A isto acresce que não existia no local qualquer sinalização relativa à impossibilidade ou dificuldade de circulação, como deve existir em todas as situações de obstáculos à circulação (art. 5.º, n.ºs 1 e 2, do Código da Estrada, republicado pelo Decreto-Lei n.º 2/98, de 3 de Janeiro), e, por isso, não se incluindo, em geral, no âmbito dos deveres de diligência, a previsão da falta de diligência de outrem ( ( ) Neste sentido, entre muitos outros, podem ver-se os seguintes acórdãos do Supremo Tribunal de justiça, cuja jurisprudência é pacífica sobre a matéria:
- –de 24-4-80, proferido no recurso n.º 68602;
- –de 19-10-95, proferido no recurso n.º 52/96;
- –de 2-3-2001, proferido no recurso n.º 626/01. )(que, no caso era o próprio Município d Almada, através da respectiva Câmara Municipal, por força do disposto no n.º 1 do art. 8.º do mesmo Código, pois tratava-se de uma via sob a sua jurisdição), não se pode ver na sua decisão de entrar com o veículo no referido lençol de água uma violação de regras de experiência ou prudência, nem qualquer violação de qualquer norma do Código da Estrada, que o Recorrente, aliás, não indica qual seja.
No que concerne à alegada existência de vias alternativas, não se provou que o Autor tivesse conhecimento da sua existência e, por isso, não pode entender-se que tivesse o dever de as utilizar, designadamente no circunstancialismo referido, em que não havia razões que razoavelmente justificassem que devesse suspeitar que o volume da água era suficiente para impedir a circulação do veículo.

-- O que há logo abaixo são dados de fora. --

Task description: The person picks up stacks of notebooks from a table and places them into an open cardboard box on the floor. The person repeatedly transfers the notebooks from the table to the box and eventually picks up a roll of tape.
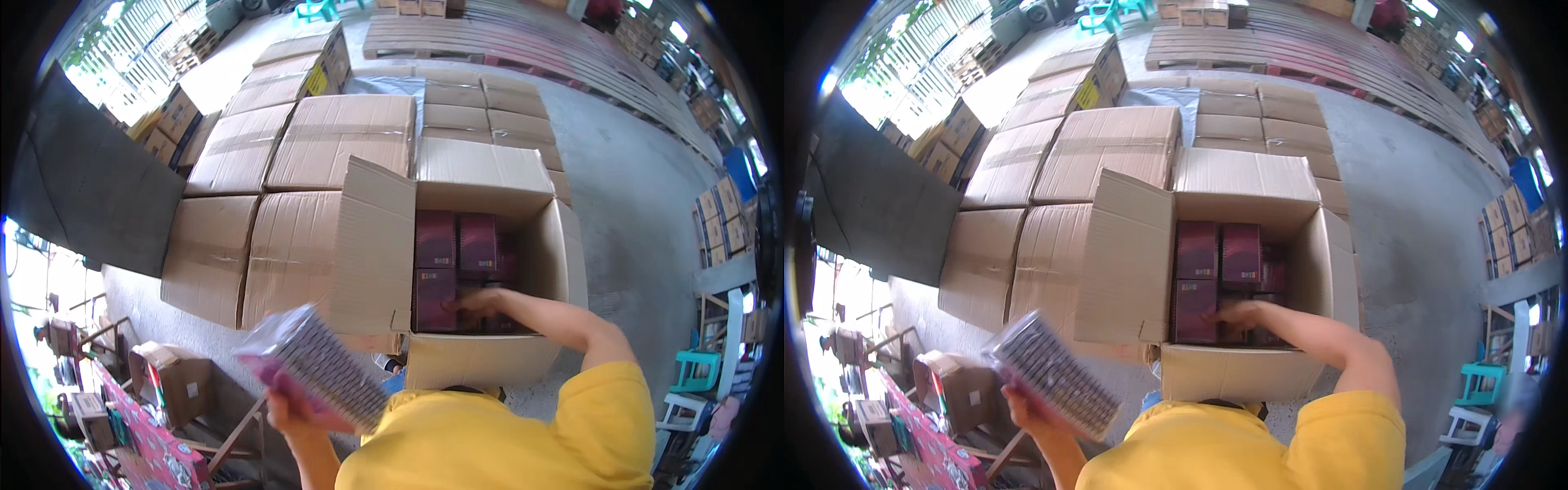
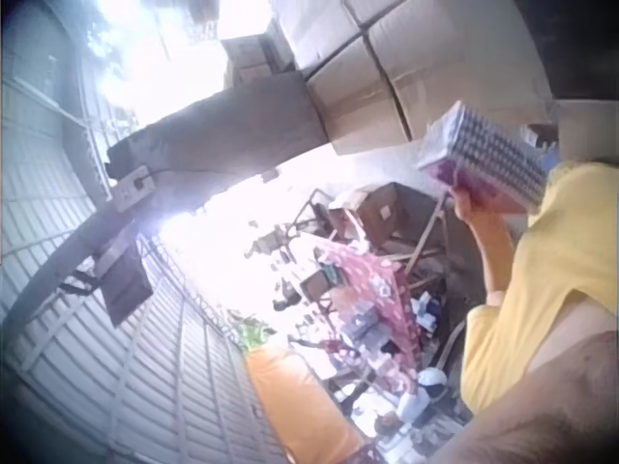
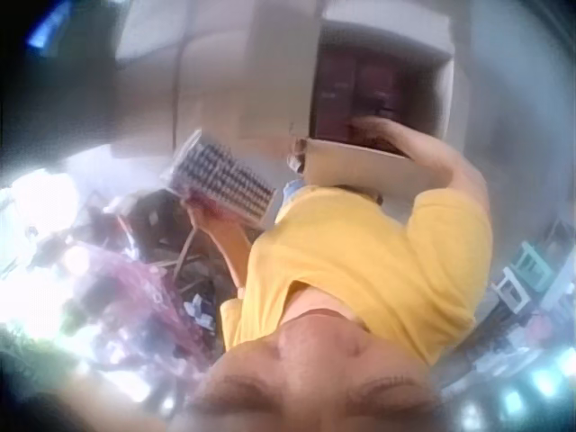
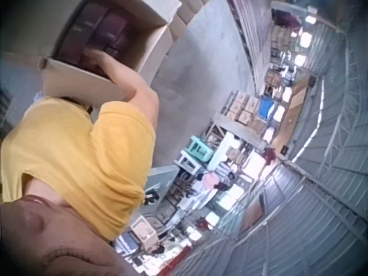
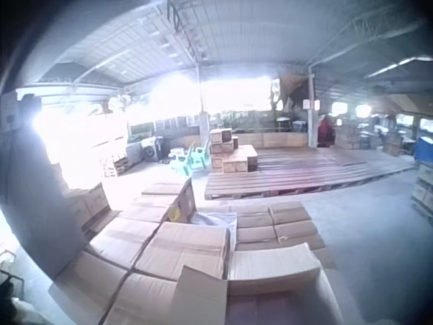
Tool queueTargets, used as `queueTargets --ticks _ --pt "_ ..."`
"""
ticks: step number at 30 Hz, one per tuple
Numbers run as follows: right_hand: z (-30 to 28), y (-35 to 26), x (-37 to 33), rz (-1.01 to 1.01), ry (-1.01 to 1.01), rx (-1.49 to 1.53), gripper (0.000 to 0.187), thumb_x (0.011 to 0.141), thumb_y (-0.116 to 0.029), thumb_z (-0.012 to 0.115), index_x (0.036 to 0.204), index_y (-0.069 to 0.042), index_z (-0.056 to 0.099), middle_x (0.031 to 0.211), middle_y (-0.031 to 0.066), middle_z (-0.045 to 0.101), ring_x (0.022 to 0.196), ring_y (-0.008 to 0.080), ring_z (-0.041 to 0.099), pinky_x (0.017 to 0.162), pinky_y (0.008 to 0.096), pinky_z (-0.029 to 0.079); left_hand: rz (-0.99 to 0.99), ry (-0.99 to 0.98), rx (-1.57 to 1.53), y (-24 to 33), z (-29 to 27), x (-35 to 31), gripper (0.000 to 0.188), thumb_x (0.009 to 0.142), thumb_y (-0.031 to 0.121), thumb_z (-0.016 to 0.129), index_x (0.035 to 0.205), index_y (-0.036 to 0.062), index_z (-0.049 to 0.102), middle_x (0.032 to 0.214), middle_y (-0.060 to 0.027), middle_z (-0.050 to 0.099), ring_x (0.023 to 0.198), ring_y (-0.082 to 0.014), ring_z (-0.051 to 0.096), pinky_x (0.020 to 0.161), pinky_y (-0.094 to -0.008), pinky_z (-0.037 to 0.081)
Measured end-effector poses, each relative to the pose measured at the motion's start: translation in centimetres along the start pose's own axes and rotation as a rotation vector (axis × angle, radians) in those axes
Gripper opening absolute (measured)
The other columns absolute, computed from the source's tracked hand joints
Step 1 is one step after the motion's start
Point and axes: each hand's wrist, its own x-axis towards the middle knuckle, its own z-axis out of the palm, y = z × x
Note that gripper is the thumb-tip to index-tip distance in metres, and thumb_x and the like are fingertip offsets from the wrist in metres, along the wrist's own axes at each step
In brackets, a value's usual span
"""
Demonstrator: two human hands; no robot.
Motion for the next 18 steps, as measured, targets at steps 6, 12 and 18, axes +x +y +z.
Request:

Por isso, não se demonstra que haja uma conduta culposa do Autor que tenha contribuído para a ocorrência dos danos.
Termos em que acordam em negar provimento ao recurso e em confirmar a sentença recorrida.
Sem custas, por o Recorrente estar isento.
Lisboa, 26 de Novembro de 2003.
Jorge de Sousa – Relator – Isabel Jovita – Costa Reis (vencido por entender que o Autor pôde aperceber-se da existência de água na via a uma distância de cerca de 50 metros, isto é, a tempo de poder encontrar uma via alternativa ao trajecto que levava.
Assim, e sendo que a existência de água na via é, em si mesmo, um obstáculo susceptível de causar perigo, considero que o Autor, ao não procurar uma via alternativa, aqui também com culpa e nessa medida também contribuiu para a produção do acidente.
Deste modo, e ainda que aceitemos, pelas razões descritas no Acórdão, que a gravidade da culpa da Câmara é bem mais acentuada que a do Autor, reduziria a indemnização atribuída no Tribunal recorrido em 20%, por ser esta a percentagem em que o A. contribuiu para o acidente.)